_WORK INSTRUCTIONS_
Copy every line of the records below that holds the word "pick".

_RECORDS PROVIDED_
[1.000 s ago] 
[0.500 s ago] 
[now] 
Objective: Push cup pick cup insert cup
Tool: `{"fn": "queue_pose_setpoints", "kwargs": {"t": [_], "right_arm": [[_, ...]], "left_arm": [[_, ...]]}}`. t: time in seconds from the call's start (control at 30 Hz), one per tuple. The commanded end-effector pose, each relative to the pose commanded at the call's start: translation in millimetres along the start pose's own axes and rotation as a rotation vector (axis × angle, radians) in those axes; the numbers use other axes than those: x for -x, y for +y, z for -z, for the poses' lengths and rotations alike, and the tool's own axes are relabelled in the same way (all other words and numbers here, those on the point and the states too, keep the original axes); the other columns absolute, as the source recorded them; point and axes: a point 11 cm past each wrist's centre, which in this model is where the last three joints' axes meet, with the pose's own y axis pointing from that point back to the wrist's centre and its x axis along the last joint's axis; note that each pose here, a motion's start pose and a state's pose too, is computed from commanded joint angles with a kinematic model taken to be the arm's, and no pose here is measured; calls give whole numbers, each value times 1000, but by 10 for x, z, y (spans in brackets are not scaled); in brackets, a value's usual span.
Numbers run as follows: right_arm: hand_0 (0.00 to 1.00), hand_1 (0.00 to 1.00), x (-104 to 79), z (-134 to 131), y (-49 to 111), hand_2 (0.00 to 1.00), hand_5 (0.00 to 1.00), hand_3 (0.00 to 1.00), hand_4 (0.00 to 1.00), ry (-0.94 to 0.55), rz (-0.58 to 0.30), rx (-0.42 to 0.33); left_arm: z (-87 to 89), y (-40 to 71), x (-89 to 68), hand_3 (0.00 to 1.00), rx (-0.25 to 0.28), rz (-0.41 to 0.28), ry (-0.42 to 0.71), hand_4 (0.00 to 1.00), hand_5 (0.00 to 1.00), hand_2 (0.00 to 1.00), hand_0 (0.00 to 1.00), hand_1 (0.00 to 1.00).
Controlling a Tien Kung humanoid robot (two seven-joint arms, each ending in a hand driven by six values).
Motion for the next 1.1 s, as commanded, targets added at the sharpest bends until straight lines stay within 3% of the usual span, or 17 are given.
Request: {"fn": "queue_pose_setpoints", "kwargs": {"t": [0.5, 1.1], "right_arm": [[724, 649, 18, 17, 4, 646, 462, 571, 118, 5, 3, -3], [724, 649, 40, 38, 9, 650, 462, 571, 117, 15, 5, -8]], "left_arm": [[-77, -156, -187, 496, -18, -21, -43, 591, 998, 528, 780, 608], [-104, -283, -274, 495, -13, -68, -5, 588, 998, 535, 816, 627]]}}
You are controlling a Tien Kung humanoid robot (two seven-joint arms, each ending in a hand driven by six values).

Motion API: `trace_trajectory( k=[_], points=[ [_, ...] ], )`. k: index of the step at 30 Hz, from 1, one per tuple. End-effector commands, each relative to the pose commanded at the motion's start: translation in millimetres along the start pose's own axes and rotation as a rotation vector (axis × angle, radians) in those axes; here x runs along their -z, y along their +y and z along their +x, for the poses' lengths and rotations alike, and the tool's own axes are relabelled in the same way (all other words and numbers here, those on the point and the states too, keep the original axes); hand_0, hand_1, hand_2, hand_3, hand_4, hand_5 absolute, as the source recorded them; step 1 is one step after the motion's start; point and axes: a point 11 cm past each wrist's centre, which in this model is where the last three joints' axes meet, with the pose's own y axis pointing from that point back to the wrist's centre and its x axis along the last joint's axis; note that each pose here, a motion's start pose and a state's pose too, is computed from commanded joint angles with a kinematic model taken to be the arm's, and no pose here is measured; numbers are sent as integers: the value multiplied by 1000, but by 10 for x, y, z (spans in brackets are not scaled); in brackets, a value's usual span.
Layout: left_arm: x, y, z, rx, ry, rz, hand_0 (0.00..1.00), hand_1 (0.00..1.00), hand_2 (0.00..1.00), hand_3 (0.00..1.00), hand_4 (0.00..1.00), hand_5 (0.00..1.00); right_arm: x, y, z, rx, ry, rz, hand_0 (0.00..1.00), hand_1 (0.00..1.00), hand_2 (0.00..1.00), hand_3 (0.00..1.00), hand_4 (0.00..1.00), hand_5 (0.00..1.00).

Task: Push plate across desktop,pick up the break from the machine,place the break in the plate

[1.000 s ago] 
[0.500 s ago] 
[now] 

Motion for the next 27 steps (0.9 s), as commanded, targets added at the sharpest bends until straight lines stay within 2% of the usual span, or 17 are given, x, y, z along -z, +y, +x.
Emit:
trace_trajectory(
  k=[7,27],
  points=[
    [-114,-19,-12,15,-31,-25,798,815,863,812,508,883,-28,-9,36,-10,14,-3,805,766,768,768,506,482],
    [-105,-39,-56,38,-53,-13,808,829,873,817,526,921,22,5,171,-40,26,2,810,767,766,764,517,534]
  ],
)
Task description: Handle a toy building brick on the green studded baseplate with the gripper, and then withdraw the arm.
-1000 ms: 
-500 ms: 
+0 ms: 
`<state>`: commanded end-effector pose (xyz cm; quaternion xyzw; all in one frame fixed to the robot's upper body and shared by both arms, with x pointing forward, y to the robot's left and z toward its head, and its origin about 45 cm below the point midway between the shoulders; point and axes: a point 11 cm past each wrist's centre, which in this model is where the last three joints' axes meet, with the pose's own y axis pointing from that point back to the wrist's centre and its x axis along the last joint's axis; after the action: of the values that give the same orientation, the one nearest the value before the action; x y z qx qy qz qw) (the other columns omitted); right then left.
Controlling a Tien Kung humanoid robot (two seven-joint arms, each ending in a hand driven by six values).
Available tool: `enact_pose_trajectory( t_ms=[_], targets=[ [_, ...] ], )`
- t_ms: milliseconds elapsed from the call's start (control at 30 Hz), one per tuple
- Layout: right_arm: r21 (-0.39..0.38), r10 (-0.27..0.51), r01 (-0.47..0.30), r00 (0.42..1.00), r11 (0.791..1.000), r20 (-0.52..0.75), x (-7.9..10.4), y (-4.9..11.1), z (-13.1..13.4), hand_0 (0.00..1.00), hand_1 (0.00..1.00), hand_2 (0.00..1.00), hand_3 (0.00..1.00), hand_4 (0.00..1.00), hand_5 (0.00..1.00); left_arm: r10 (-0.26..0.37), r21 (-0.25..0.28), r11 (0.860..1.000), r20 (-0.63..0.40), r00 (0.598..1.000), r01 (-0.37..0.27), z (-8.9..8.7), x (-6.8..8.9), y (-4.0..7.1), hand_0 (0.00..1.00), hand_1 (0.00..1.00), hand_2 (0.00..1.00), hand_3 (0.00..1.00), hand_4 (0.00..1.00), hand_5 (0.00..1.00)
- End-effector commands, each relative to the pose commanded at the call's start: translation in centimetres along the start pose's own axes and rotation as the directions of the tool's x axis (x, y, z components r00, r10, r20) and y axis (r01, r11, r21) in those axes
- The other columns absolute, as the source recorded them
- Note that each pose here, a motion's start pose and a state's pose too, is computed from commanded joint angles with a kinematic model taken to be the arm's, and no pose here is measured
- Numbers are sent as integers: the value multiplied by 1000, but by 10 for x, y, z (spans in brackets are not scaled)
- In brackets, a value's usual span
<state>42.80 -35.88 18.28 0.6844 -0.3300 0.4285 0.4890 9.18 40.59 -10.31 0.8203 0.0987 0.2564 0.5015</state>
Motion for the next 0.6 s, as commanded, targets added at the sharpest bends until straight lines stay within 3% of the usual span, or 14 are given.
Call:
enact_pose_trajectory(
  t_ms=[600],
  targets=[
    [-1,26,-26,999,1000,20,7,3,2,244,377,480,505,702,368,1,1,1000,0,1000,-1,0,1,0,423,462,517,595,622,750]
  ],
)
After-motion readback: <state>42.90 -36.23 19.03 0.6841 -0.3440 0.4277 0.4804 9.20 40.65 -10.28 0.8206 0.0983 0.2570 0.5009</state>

_REPLY TO THE TASK_
Objective: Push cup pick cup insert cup
Task: Push plate across desktop,pick up the break from the machine,place the break in the plate

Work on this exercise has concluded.